Items from a data source
"""

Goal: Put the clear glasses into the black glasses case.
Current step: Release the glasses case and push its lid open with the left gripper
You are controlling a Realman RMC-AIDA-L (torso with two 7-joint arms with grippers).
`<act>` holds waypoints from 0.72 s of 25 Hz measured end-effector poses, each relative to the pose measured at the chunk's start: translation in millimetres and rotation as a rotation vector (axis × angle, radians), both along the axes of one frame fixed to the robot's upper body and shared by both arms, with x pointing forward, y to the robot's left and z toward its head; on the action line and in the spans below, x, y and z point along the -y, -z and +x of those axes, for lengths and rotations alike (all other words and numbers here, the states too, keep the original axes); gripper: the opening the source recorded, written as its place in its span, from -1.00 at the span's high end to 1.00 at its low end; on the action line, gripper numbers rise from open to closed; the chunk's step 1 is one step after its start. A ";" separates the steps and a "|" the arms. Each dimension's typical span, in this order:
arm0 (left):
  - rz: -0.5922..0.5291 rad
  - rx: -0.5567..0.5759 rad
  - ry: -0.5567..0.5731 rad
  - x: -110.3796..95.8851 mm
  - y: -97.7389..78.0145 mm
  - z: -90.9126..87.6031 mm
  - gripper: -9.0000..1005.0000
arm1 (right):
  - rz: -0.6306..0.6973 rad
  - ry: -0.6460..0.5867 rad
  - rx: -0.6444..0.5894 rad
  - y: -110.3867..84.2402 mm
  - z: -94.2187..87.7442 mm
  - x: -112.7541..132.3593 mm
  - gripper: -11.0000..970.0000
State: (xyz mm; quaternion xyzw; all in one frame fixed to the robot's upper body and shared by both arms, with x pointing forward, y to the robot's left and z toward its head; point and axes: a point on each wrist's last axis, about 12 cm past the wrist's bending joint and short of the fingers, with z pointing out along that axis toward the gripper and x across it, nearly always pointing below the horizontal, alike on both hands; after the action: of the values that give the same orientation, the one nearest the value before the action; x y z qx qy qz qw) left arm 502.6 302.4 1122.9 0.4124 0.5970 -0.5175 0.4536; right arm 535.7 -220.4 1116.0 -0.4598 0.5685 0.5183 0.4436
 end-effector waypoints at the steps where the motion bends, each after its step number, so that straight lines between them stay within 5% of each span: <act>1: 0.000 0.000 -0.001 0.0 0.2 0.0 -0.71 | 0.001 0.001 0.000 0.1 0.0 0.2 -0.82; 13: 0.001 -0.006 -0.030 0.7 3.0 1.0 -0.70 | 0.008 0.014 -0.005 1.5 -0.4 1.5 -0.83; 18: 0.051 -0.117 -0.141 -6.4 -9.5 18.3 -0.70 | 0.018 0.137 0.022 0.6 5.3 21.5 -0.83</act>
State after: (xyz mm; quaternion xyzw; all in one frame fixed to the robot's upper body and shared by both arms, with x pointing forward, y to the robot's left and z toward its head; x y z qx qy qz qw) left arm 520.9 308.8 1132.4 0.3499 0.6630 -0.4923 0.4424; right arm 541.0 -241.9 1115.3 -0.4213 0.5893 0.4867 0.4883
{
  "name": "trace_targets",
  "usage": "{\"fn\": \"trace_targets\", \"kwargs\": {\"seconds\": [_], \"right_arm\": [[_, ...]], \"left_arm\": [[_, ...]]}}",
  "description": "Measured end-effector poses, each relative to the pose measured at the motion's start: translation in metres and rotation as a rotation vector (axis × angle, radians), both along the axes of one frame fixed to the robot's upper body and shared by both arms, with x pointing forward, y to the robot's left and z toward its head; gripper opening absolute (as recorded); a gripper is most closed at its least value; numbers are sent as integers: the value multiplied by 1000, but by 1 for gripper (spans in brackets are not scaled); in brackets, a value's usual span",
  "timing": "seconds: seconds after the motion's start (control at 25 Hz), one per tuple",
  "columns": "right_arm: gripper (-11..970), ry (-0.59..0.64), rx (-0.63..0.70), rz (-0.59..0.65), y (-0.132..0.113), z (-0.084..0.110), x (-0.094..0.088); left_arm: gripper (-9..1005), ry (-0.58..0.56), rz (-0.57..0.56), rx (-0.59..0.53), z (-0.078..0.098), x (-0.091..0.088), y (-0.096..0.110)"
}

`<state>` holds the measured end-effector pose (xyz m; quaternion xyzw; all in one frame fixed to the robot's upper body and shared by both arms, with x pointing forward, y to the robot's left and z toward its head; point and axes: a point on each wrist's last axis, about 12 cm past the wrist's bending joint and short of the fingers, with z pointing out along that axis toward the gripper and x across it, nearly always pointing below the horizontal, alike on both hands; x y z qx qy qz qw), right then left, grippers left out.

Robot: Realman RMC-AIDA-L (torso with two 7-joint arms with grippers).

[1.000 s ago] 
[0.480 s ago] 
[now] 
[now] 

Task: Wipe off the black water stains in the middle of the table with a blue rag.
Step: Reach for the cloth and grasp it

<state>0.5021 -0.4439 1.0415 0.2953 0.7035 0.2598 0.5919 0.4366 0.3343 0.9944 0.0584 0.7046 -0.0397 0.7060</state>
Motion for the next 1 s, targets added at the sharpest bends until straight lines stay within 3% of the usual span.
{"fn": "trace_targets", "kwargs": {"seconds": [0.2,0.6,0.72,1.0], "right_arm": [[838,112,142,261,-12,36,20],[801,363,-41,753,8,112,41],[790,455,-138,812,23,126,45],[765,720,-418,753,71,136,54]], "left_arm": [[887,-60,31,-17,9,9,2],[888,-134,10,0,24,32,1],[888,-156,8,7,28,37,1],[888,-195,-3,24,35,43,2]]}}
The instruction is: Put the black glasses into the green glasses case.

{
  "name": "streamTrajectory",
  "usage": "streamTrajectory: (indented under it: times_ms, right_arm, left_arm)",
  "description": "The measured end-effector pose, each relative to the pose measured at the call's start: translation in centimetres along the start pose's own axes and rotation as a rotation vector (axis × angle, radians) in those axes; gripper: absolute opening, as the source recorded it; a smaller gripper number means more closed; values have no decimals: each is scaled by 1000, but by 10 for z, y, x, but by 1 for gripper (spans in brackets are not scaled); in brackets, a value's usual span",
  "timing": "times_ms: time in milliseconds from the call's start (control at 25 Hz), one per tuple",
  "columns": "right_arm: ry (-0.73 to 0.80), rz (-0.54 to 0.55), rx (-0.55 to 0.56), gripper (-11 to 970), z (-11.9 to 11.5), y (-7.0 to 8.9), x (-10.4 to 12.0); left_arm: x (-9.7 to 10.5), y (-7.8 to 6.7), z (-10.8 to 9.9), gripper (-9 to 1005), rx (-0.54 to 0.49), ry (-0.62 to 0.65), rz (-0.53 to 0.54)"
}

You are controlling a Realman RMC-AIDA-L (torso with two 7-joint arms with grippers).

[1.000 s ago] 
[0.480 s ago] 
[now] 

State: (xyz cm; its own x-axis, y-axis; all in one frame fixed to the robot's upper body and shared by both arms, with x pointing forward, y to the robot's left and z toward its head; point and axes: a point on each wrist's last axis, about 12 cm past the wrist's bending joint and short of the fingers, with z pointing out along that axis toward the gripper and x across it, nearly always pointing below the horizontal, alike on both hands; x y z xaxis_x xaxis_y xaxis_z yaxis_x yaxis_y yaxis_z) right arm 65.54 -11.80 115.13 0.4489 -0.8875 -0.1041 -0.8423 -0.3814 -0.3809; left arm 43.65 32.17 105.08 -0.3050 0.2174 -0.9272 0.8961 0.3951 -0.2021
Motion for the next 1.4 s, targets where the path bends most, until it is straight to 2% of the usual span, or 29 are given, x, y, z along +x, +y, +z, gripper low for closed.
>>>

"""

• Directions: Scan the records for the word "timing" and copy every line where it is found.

• Result for this task:
  "timing": "seconds: seconds after the motion's start (control at 25 Hz), one per tuple",
  "timing": "times_ms: time in milliseconds from the call's start (control at 25 Hz), one per tuple",

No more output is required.